-- DIRECTIONS --
How many lines below hold the string "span"? Report that number alone.

-- DATA EXTRACT --
Start of Block

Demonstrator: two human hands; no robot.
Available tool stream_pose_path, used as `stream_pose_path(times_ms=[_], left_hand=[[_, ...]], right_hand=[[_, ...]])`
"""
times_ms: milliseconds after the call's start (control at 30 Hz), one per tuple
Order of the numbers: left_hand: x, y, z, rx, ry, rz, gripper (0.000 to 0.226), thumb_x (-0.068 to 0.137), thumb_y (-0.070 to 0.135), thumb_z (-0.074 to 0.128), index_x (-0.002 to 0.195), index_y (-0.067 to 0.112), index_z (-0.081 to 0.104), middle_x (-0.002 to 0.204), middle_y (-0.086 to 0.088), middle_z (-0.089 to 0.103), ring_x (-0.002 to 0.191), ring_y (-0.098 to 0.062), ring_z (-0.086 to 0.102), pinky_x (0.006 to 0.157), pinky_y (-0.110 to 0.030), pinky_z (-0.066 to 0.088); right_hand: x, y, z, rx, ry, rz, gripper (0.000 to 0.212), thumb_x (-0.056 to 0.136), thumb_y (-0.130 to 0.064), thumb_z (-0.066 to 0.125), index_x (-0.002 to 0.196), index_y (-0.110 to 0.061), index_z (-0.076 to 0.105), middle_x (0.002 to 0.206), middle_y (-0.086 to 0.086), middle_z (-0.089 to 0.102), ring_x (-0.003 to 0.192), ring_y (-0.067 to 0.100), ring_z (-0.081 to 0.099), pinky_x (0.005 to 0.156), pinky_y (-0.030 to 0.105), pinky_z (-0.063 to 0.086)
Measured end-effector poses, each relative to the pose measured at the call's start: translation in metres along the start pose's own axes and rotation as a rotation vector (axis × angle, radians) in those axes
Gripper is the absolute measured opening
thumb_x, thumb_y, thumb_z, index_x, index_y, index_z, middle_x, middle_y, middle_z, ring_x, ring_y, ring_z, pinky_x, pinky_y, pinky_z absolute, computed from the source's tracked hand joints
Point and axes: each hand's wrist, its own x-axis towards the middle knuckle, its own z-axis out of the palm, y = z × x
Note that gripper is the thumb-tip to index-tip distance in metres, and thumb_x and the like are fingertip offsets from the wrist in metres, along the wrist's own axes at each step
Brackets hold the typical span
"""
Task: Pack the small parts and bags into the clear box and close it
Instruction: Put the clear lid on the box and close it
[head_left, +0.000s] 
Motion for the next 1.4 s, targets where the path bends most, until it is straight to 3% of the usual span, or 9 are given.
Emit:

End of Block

-- FINISHED EXERCISE --
2